Au cours des 30 dernières années, l'APD a été dans sa phase négative, ce qui entraîne une sécheresse dans le sud-ouest en réduisant les précipitations hivernales et le ruissellement du manteau neigeux de montagne qui remplit de nombreuses rivières de la région et recharge les aquifères des eaux souterraines.

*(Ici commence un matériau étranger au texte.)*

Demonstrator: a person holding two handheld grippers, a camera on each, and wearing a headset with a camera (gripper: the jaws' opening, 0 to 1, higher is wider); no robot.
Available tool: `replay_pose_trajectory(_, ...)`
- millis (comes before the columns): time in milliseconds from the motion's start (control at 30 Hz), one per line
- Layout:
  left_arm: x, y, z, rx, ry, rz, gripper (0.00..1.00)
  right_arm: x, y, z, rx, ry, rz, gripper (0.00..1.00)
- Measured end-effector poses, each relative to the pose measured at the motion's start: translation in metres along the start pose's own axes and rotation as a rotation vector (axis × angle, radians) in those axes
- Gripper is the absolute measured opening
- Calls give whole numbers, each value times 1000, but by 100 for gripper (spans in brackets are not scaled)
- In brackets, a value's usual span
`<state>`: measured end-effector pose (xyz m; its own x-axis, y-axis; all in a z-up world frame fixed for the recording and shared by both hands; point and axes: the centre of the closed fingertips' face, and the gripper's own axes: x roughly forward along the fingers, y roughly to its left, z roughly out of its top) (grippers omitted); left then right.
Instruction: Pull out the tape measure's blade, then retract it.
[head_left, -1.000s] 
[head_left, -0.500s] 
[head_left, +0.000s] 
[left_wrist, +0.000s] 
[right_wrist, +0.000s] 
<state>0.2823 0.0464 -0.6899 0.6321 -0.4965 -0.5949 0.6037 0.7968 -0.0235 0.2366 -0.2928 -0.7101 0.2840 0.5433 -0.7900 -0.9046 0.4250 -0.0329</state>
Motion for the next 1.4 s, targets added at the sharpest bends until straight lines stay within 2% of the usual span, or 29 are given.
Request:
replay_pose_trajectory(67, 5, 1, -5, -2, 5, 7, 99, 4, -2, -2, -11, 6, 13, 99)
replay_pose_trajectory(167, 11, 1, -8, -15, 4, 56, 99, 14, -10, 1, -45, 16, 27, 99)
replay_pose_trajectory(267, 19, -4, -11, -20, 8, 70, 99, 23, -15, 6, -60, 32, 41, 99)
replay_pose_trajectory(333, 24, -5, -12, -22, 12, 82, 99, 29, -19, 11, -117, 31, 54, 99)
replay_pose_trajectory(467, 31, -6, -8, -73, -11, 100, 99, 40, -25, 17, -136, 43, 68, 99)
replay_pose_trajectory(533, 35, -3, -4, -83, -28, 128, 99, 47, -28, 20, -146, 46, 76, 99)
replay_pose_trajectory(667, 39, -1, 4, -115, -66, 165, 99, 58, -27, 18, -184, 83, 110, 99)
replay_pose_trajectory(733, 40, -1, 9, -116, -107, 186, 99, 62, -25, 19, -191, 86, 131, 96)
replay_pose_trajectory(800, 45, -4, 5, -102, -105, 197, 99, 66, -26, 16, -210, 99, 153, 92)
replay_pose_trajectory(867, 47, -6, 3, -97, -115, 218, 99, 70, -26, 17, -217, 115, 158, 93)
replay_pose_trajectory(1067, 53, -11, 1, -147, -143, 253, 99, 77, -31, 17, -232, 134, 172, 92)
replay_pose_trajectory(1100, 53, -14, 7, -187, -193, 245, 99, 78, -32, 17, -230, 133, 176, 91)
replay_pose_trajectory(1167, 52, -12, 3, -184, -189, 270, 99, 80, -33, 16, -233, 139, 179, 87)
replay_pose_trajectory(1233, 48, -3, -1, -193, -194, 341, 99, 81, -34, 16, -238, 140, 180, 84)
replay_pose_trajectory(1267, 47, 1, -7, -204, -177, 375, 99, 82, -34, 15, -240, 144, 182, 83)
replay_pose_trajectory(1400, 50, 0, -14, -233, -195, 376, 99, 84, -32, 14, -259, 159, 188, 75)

En utilisant un ensemble de modèles climatiques historiques et futurs prévoyant des schémas climatiques et de précipitations jusqu'en 2100, ils ont constaté que la phase négative de type PDO se poursuit tout au long de ce siècle. Mais contrairement au réchauffement de la période intermédiaire, qui a été provoqué par le changement de végétation, aujourd'hui est entraîné par les émissions de gaz à effet de serre. Certains modèles ont révélé que le changement dans le motif de l'océan était moins question de rayonnement solaire absorbant la végétation, a déclaré Todd, et plus sur le réchauffement en général.

L'étude a également révélé que les modèles climatiques actuels sous-estiment les conditions de sécheresse, a déclaré Todd et Shanahan, et ils espèrent trouver de meilleures façons d'approximer l'aridité à l'avenir.

La sécheresse qui s'est poursuivie jusqu'à la fin du siècle aurait des implications majeures pour les ressources en eau dans le sud-ouest et comment elles sont gérées. La région soutient actuellement certaines des plus grandes villes du pays et des zones agricoles les plus productives.

Brian Richter, président du groupe Water Research and Education Group Waters et chercheur en eau non impliqué dans l'étude, a déclaré que la recherche prouve en outre que la sécheresse dans le sud-ouest est plus intense qu'on ne le pensait et ne disparaîtra pas de si tôt.

« Est-ce que cela ne suce pas que chaque fois que la science s'améliore, les perspectives du climat et de l'eau sont pires? » Il a dit.

À bien des égards, a déclaré Richter, ce que les gens voient sur le terrain, c'est de dépasser la science. Il y a cinq ans, a-t-il dit, les agriculteurs diraient qu'ils avaient déjà traversé des sécheresses, et celui-ci passerait bientôt. Maintenant, a-t-il dit, leur ton a changé pour «c'est un autre type de sécheresse».